Die Regierung von Präsident Donald Trump hat bereits mehrfach deutlich gemacht, dass sie die Wünsche und Forderungen der Mehrheit der Iraker nicht respektiert. Dennoch zeigt der Raketenangriff auf die US-Botschaft am Sonntag wie auch die schiere Menge an Menschen am Freitag, dass die größte Botschaft der Welt nicht zu verteidigen ist, sollte eine ernst gemeinte Erstürmung erfolgen. Wie in Saigon vor 45 Jahren, müsste das Symbol US-amerikanischer Macht evakuiert und seinem Schicksal überlassen werden.
Damit ein solches Szenario nicht wie in Vietnam automatisch einem Rauswurf aus dem Irak gleichkommt, bereitet man sich in Washington offensichtlich auf diese Möglichkeit vor. Wie das Portal Middle East Eye (MEE) unter Berufung auf Quellen aus den USA und dem Irak berichtet, gibt es möglichweise Pläne, die zu einer Aufspaltung des Landes führen könnten.
Dabei verfolgt man offensichtlich einen Plan des damaligen Senators und späteren Vizepräsidenten sowie gegenwärtigen Bewerber als Präsidentschaftskandidat der Demokraten Joe Biden, der im Jahr 2006 vorschlug, das Zweistromland entlang der ethnischen und religiösen Bruchlinien zu zerschlagen. Anstelle eines geeinten Irak sollten Kurden, Sunniten und Schiiten ihre eigenen kleinen Länder erhalten, um das Blutvergießen zwischen den Ethnien zu stoppen. Dass es aber die US-Invasion und die katastrophalen Fehlentscheidungen des Besatzungsregimes waren, die erst zu diesem Bürgerkrieg führten, ließ Biden bereits damals aus.
Da der Irak eine wichtige Landverbindung zwischen dem Iran, Syrien und schließlich auch dem Libanon darstellt, tendieren die Überlegungen einiger in Washington dazu, diese Landverbindung durch einen sunnitischen Kleinstaat in der Provinz Anbar unter US-Protektorat zu durchbrechen. Hier könnten dann weiterhin US-Truppen stationiert sein und die Kontrolle über die Grenzregion zu Syrien ausüben, während sie gleichzeitig als Schutzmacht für sunnitische Stämme fungieren könnten.

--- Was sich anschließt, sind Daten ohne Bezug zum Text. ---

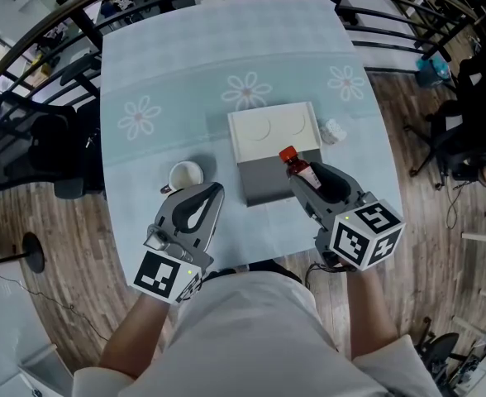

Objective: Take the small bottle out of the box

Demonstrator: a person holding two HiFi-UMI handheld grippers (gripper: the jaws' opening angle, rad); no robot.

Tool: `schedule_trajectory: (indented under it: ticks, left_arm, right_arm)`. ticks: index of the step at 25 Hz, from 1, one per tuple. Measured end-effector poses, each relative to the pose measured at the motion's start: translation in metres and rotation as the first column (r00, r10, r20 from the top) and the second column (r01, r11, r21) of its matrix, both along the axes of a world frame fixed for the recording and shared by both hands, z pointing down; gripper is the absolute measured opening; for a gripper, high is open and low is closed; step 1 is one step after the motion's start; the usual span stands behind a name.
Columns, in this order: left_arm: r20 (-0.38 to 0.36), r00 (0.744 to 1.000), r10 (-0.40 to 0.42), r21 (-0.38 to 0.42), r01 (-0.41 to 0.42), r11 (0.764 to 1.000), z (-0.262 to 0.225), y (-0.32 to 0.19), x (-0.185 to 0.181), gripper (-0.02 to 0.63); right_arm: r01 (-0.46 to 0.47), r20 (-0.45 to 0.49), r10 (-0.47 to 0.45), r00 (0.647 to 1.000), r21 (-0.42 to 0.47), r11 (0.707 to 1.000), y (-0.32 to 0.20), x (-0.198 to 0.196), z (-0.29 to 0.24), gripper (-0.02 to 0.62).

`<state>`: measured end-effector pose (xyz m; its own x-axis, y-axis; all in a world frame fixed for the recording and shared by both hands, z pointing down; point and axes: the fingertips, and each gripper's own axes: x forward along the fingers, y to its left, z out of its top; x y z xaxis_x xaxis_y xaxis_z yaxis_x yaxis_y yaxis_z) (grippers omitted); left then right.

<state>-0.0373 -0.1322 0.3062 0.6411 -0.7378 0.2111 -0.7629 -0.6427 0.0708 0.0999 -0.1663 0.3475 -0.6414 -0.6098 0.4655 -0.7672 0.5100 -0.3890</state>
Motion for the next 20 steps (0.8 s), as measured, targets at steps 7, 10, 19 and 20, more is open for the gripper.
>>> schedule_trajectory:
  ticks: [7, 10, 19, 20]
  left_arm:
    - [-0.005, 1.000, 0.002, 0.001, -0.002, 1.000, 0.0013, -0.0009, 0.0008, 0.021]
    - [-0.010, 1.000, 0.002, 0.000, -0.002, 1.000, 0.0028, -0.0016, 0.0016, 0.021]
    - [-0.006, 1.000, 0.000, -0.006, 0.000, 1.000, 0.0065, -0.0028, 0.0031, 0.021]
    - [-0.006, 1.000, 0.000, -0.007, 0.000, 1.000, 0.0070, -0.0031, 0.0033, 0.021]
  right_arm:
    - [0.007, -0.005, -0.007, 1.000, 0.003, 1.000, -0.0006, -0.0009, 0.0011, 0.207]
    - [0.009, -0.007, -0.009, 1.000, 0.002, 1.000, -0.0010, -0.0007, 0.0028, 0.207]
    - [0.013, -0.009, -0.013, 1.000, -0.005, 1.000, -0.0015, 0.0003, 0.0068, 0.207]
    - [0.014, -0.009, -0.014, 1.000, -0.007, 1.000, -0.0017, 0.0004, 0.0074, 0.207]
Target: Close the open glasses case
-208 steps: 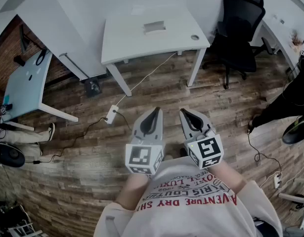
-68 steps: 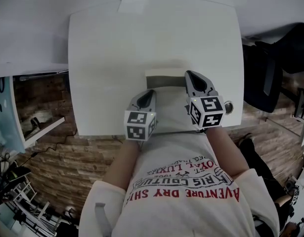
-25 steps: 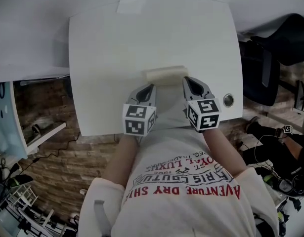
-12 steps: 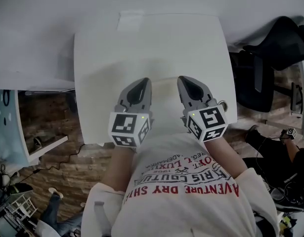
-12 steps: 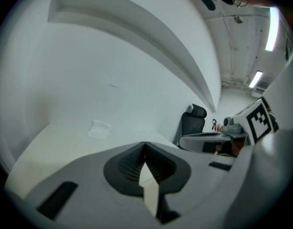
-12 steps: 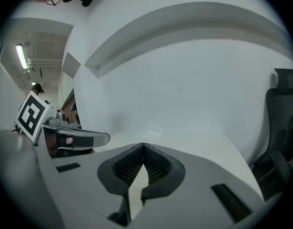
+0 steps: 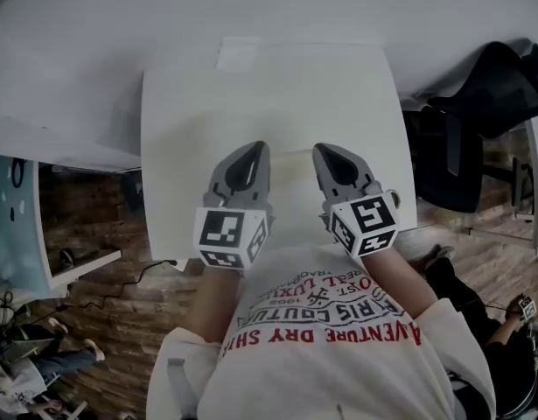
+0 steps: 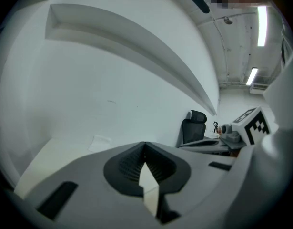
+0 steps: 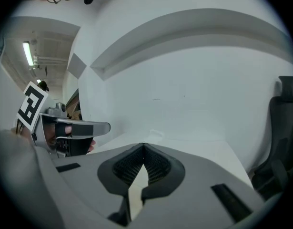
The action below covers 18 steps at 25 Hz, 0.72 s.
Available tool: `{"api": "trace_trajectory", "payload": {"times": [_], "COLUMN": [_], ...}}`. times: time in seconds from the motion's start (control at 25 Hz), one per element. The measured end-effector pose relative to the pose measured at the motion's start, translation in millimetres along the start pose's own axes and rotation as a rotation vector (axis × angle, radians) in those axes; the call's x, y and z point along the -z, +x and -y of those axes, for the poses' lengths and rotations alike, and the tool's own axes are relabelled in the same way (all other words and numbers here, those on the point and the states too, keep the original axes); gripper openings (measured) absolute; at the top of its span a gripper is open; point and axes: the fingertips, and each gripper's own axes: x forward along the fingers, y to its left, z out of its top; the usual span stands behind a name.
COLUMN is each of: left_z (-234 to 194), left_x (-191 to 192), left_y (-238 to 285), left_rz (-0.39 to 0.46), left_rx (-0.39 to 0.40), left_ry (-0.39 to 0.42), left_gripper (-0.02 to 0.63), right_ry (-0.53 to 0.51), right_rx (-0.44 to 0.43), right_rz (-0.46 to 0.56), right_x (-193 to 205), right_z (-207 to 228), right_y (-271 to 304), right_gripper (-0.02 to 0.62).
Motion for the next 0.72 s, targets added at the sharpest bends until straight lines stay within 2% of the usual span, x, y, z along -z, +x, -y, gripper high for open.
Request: {"api": "trace_trajectory", "payload": {"times": [0.72], "left_z": [8], "left_x": [17], "left_y": [-8], "left_rz": [-0.033], "left_rx": [-0.015], "left_ry": [-0.011], "left_gripper": [0.005], "right_ry": [-0.005], "right_rx": [-0.012], "right_rz": [0.010], "right_x": [5], "right_z": [-9], "right_y": [-12], "right_gripper": [0.012]}}
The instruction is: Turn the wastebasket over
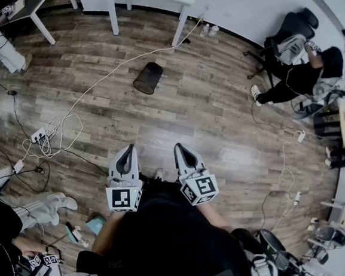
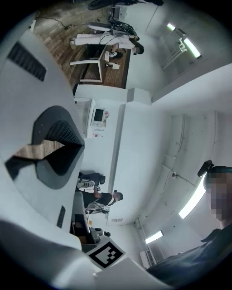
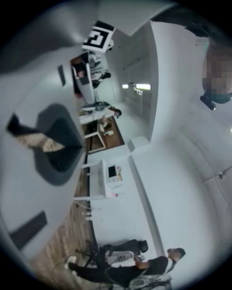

Diese Idee wird laut MEE bereits in der Region ernsthaft diskutiert und von Ländern wie Saudi-Arabien und den Vereinigten Arabischen Emiraten unterstützt. Man will dafür irakische Verfassungsartikel als Ausgangspunkt dieses Projekts benutzen, die die Bildung von "administrativen" Regionen neben Kurdistan erlauben. Sind diese erst gebildet, wäre die internationale Anerkennung wie im Falle des Kosovo der nächste Schritt, um die Provinz aus dem Irak herauszubrechen.